The government will cite this to persuade RBI to relax the PCA regime for the remaining seven banks so that they can also emerge from it quickly and start lending again, said a finance ministry official.
This is one of the issues over which the government and the regulator are in conflict. “Easing of certain restrictions under PCA will also help in faster recoveries,” the official said.
The banks expected to exit PCA include Bank of India, Bank of Maharashtra and Corporation Bank. A total of 11 state-run lenders are under the framework. “The turnaround should happen by the end of the third quarter,” he said. “This also shows that PSBs are diligently following the action plan shared with the government.”
The government has already linked any further capital support to performance. Banks under PCA have to reduce risk assets, face restrictions on credit expansion to unrated borrowers, sell assets and put in place a recovery plan.
IBC Aided Recoveries
The central bank monitors PCA banks on their capital, asset quality and profitability in order to prevent bad loans from increasing further.
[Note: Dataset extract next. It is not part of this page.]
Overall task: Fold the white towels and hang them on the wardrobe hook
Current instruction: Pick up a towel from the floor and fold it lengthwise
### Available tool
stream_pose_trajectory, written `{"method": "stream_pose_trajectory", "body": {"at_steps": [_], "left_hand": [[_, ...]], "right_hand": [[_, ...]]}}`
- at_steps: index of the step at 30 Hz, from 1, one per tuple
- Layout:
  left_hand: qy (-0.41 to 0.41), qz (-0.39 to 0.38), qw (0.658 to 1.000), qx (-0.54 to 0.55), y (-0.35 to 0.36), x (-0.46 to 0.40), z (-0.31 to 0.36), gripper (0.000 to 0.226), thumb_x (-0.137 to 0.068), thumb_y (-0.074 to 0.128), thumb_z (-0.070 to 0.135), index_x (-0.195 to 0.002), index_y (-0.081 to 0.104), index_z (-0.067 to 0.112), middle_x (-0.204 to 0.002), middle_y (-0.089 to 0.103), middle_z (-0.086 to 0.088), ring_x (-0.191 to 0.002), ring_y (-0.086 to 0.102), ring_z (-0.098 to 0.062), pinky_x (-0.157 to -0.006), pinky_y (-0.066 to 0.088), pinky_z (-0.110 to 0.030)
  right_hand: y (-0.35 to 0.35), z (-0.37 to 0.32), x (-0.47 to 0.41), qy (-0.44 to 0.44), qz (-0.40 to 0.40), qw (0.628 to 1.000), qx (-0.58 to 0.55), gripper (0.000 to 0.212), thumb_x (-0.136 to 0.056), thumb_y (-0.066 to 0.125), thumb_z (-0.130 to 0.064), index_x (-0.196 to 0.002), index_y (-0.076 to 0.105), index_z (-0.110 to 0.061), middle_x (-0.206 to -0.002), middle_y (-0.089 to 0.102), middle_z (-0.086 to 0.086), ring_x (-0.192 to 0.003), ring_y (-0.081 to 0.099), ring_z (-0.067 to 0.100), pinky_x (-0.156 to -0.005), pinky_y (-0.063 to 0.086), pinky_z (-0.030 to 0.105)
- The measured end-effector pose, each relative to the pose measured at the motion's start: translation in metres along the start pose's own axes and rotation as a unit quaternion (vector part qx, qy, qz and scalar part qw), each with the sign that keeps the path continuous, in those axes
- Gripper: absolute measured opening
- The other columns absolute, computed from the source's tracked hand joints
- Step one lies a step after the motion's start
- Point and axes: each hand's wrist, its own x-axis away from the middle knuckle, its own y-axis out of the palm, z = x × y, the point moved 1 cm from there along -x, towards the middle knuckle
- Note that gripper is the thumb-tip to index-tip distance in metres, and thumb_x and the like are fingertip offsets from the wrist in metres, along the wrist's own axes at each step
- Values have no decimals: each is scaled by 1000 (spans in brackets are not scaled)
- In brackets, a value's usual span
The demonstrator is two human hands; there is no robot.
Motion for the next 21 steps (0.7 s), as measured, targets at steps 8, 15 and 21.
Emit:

The government has complained that the large number of PCA banks has impacted credit growth, thereby curtailing investment, growth and job creation.
RBI has strongly defended the PCA framework in the past. Last month, RBI deputy governor Viral Acharya had said that any relaxation in the PCA imposed on weak banks should be avoided.
“Imposition of PCA can thus be seen as first, stabilising the banks at risk, and then, undertaking the deeper bank reforms needed for long-term viability of the business model of these banks,” he had said. That was the same speech in which he warned about the risks of undermining the regulator’s autonomy.
ET reported earlier that the government had initiated consultations with RBI on a dozen issues under Section 7 of the RBI Act. The PCA framework is one of the issues over which relaxation is being sought. The government expects some of these issues to be resolved during the next meeting of the RBI board on November 19.
“Based on their current projections, it is expected that some PSBs may be able to not only bring down their bad loans, (and) make adequate provisions but also post marginal profit,” said the official cited above.
The government is hopeful that bad loans at state-run banks will shrink as large-value accounts get resolved through the Insolvency and Bankruptcy Code process. Public sector lenders will surpass the target of loan recovery set at Rs 1.8 lakh crore for FY19, said a senior government official aware of the deliberations.
“The government has addressed the key issue of loan recovery, which was mostly mired in legal troubles, through the bankruptcy code. It has started showing results, and now is the time to support banks and give them that growth capital,” he said. Banks recovered Rs 36,551 crore in the first quarter of FY19. In FY18, banks had recovered Rs 74,562 crore.